----- Study material

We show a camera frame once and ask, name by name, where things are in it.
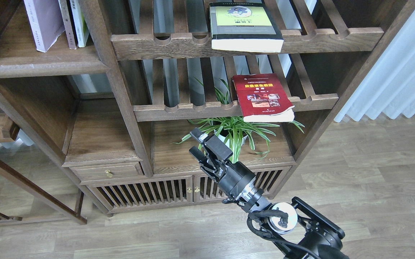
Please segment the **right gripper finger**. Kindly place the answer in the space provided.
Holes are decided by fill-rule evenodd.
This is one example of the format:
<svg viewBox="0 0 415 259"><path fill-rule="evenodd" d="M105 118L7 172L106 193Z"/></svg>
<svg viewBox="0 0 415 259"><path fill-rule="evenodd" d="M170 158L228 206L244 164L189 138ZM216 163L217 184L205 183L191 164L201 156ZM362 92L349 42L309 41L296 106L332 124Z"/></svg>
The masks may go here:
<svg viewBox="0 0 415 259"><path fill-rule="evenodd" d="M190 131L191 137L193 137L198 143L204 143L209 140L210 136L202 132L199 128L194 128Z"/></svg>
<svg viewBox="0 0 415 259"><path fill-rule="evenodd" d="M196 146L191 147L189 149L189 153L194 156L194 158L199 162L199 164L207 164L208 158Z"/></svg>

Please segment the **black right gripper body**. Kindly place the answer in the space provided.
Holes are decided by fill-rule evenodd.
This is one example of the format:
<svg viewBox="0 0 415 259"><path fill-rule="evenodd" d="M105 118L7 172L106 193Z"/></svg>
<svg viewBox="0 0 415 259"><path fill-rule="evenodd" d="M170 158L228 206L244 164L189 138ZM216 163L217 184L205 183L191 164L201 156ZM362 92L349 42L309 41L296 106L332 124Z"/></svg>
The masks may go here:
<svg viewBox="0 0 415 259"><path fill-rule="evenodd" d="M223 204L265 205L263 190L254 185L255 174L242 162L232 163L233 152L216 135L201 143L207 164L199 164L205 174L227 195Z"/></svg>

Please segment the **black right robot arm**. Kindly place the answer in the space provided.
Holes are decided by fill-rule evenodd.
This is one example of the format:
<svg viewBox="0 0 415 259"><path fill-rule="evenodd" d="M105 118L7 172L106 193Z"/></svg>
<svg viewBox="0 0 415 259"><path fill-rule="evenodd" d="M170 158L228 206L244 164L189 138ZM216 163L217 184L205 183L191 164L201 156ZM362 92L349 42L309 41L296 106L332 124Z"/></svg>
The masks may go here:
<svg viewBox="0 0 415 259"><path fill-rule="evenodd" d="M224 204L235 203L247 213L253 234L271 241L285 259L346 259L341 252L344 231L298 197L291 203L270 202L255 186L255 174L233 155L216 135L194 128L190 135L202 149L189 151L202 171L226 195Z"/></svg>

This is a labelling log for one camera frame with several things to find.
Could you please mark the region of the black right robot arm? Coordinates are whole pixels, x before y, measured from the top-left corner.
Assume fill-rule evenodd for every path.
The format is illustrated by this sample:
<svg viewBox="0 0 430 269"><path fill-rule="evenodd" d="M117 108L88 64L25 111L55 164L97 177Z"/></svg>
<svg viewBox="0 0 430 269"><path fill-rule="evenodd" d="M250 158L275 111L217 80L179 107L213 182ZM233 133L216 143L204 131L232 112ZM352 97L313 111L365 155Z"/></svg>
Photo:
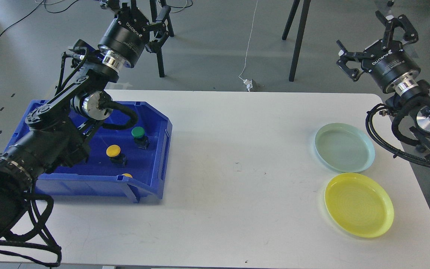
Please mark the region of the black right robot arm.
<svg viewBox="0 0 430 269"><path fill-rule="evenodd" d="M376 11L376 17L384 26L383 37L362 52L350 52L341 41L336 41L340 47L337 65L352 81L367 73L382 92L392 93L385 103L367 113L365 126L375 143L394 157L430 167L430 84L416 81L420 67L405 51L406 45L418 41L418 33L404 14L393 17ZM396 139L427 155L406 153L382 139L374 128L375 114L392 116L391 131Z"/></svg>

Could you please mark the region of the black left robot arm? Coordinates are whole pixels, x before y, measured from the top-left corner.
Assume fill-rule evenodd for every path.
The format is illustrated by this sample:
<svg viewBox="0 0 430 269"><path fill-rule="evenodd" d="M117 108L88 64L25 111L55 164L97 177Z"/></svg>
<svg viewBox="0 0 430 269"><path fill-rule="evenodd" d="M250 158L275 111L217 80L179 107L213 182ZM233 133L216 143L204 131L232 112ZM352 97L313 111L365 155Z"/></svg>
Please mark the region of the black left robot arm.
<svg viewBox="0 0 430 269"><path fill-rule="evenodd" d="M21 257L48 268L58 267L62 249L47 228L54 199L36 194L38 177L58 167L73 167L90 155L90 140L100 128L130 129L138 148L150 140L133 110L113 101L106 85L118 81L122 67L133 68L144 50L157 55L160 77L165 76L162 46L174 30L171 6L150 1L152 22L137 2L101 0L114 19L97 48L78 40L61 56L61 70L53 99L25 118L29 132L0 154L0 254Z"/></svg>

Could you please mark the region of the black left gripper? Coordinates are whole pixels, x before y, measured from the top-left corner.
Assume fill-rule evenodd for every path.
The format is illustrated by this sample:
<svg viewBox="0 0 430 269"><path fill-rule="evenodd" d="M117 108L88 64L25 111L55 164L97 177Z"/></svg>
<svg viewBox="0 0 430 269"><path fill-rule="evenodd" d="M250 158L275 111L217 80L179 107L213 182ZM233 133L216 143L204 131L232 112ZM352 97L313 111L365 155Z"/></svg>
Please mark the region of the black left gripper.
<svg viewBox="0 0 430 269"><path fill-rule="evenodd" d="M146 44L149 53L159 53L162 46L171 36L172 31L167 29L171 7L162 6L156 14L156 5L151 5L152 23L138 9L136 0L121 2L121 0L108 0L107 8L114 13L114 20L109 25L98 44L101 52L109 50L122 56L126 67L133 68L140 58ZM150 40L150 33L154 32L154 39Z"/></svg>

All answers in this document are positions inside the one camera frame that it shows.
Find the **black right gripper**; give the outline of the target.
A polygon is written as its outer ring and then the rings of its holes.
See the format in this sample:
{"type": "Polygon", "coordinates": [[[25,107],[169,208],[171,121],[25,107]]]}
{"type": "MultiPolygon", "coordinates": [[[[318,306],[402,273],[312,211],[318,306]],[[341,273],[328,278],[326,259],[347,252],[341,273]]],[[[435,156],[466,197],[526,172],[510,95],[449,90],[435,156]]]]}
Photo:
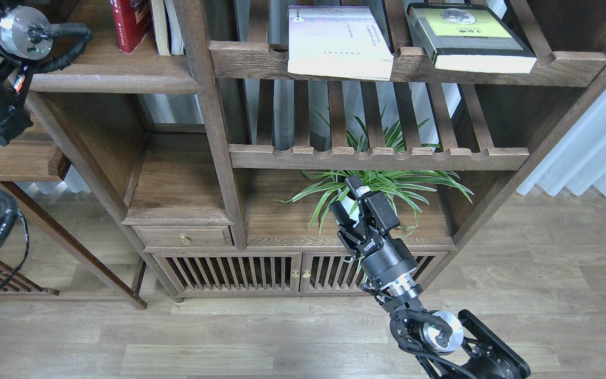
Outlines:
{"type": "Polygon", "coordinates": [[[339,239],[351,256],[360,260],[367,277],[361,290],[380,304],[418,304],[422,289],[412,277],[418,262],[402,240],[389,235],[390,230],[401,225],[395,210],[383,192],[373,192],[358,175],[347,177],[345,183],[356,199],[358,220],[354,222],[349,217],[340,201],[331,203],[330,209],[339,224],[339,239]],[[364,224],[372,225],[366,236],[364,224]]]}

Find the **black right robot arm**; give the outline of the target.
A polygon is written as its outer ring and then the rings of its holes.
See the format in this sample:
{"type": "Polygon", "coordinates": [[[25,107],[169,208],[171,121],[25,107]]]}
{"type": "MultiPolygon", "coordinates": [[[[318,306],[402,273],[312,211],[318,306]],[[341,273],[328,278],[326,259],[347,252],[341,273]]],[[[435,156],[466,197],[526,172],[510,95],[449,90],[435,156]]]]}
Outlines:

----------

» **What is required**
Every line above that holds the string "from" should be returned.

» **Response box**
Could you please mark the region of the black right robot arm? Coordinates are whole pixels, x before y, measured from the top-left corner.
Could you please mark the region of the black left robot arm? Coordinates are whole pixels, x before y, measured from the top-left corner.
Could you please mark the region of the black left gripper? Coordinates are whole pixels, x before y, measured from the top-left corner.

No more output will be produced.